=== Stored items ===
****

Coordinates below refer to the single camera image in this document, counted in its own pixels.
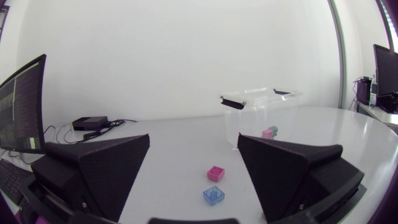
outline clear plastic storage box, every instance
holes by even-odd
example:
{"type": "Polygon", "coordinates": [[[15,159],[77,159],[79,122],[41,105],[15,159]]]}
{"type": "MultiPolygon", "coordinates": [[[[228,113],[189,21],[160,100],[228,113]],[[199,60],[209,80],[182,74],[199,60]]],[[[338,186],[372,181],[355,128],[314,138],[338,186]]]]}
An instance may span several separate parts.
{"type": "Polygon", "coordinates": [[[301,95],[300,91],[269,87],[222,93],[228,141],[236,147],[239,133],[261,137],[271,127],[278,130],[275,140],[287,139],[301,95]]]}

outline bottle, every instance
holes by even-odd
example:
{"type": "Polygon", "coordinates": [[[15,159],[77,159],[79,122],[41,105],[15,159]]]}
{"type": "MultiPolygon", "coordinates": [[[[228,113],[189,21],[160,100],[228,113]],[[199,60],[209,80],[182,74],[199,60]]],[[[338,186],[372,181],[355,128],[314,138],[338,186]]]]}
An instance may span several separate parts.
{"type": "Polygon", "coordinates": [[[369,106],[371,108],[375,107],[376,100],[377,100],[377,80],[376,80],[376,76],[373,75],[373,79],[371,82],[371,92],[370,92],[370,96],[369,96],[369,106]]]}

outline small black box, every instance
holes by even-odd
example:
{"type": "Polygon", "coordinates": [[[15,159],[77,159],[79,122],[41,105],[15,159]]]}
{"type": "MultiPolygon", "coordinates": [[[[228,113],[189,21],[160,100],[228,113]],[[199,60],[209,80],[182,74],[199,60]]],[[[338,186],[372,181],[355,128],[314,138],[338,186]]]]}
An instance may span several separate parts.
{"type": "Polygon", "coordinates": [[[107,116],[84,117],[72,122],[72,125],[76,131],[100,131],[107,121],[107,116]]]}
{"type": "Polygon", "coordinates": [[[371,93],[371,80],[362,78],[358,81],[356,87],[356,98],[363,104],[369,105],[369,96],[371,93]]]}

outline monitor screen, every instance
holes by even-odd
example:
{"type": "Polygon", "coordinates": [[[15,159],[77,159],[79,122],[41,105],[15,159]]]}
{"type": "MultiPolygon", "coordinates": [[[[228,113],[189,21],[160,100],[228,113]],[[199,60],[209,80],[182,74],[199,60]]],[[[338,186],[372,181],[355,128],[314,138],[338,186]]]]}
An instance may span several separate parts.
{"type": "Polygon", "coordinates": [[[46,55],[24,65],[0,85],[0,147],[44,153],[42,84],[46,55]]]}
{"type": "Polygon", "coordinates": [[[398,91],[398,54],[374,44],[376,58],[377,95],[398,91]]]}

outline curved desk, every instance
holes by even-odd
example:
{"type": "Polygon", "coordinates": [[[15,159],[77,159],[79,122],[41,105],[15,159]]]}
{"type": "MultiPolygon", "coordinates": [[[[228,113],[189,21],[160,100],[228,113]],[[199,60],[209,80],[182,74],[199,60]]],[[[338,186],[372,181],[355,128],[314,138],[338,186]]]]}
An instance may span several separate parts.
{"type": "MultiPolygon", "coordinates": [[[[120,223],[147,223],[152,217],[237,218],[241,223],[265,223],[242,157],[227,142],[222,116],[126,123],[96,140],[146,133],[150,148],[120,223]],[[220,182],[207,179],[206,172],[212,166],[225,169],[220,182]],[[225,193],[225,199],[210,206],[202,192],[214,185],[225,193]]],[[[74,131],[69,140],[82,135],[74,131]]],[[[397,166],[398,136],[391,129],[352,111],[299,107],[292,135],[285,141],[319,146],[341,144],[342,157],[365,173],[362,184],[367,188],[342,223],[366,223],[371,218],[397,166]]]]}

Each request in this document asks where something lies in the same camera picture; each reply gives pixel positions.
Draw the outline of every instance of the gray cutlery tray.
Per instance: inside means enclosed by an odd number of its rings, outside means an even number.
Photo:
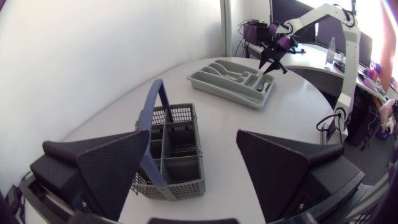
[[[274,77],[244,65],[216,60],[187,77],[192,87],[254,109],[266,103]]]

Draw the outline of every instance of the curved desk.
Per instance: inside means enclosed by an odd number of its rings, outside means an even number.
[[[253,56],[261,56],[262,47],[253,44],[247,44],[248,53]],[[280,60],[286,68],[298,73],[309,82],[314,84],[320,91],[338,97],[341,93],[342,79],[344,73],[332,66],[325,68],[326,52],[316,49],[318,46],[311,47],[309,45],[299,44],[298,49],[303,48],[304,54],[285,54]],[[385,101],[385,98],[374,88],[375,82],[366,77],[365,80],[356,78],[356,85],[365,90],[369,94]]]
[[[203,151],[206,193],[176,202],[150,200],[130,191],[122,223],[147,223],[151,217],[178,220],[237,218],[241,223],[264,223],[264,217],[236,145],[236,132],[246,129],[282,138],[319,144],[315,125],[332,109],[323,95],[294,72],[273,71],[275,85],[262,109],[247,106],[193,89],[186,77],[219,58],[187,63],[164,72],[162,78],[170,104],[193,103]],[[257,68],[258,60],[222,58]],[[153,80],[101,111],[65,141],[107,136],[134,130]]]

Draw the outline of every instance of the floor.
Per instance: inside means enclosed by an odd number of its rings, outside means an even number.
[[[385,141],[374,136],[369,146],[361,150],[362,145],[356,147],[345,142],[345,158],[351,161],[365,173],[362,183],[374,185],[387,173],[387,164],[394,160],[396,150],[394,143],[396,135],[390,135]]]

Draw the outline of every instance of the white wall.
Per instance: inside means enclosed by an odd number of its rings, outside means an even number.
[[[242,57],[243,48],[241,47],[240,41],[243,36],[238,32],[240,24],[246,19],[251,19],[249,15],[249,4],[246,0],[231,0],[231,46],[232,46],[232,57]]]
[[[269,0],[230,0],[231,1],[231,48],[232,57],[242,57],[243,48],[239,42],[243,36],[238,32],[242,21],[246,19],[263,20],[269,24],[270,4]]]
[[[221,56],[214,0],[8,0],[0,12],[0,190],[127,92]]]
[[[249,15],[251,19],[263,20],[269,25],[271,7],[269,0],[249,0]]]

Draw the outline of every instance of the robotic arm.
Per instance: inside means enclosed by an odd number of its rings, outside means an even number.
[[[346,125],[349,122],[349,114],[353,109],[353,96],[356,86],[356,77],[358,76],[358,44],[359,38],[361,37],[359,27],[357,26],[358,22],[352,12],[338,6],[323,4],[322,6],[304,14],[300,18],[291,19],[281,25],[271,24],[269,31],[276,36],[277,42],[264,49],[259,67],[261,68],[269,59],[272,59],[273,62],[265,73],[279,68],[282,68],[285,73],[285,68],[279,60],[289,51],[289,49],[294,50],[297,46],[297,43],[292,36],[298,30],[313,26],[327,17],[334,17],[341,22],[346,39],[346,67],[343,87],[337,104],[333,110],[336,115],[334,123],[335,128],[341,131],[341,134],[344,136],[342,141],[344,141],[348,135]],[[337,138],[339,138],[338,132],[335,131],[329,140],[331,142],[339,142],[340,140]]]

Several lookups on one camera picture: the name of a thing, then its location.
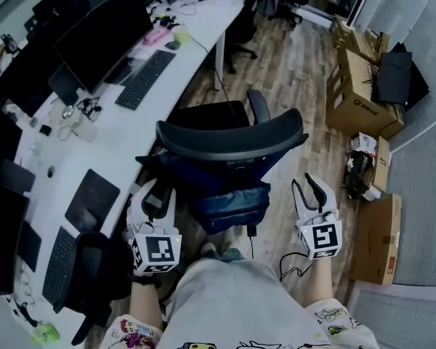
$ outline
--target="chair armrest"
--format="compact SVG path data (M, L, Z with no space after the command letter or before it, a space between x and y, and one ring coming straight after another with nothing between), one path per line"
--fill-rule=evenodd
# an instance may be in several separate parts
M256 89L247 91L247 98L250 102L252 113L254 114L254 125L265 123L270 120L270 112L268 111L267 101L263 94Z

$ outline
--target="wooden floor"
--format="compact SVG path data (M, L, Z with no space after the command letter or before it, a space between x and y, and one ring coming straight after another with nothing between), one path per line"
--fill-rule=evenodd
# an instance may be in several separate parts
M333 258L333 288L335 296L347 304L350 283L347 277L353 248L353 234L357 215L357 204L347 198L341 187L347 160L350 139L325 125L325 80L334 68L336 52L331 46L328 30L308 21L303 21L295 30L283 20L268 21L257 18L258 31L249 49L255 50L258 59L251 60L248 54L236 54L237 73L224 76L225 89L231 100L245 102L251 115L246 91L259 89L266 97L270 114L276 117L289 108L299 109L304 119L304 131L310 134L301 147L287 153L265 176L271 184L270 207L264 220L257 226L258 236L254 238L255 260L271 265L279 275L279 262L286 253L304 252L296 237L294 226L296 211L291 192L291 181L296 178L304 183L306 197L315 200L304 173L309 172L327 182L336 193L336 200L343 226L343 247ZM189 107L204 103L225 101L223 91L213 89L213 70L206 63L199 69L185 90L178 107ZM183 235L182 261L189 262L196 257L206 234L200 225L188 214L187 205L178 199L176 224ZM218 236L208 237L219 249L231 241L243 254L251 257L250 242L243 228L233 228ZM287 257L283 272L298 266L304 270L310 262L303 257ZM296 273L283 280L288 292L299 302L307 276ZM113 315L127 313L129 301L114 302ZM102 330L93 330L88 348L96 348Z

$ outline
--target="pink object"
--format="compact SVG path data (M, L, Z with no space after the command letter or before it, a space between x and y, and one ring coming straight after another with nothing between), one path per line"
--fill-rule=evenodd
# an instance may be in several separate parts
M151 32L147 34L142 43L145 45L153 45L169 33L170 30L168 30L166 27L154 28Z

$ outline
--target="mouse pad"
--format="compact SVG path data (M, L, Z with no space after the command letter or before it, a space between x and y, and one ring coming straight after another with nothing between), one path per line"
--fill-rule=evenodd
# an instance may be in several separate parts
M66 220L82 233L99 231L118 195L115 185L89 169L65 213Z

****

=== REQUIRED WORK ===
Count the lines of the records that include the word "floor", please, and report the number alone.

=== WRITTEN REPLY ===
2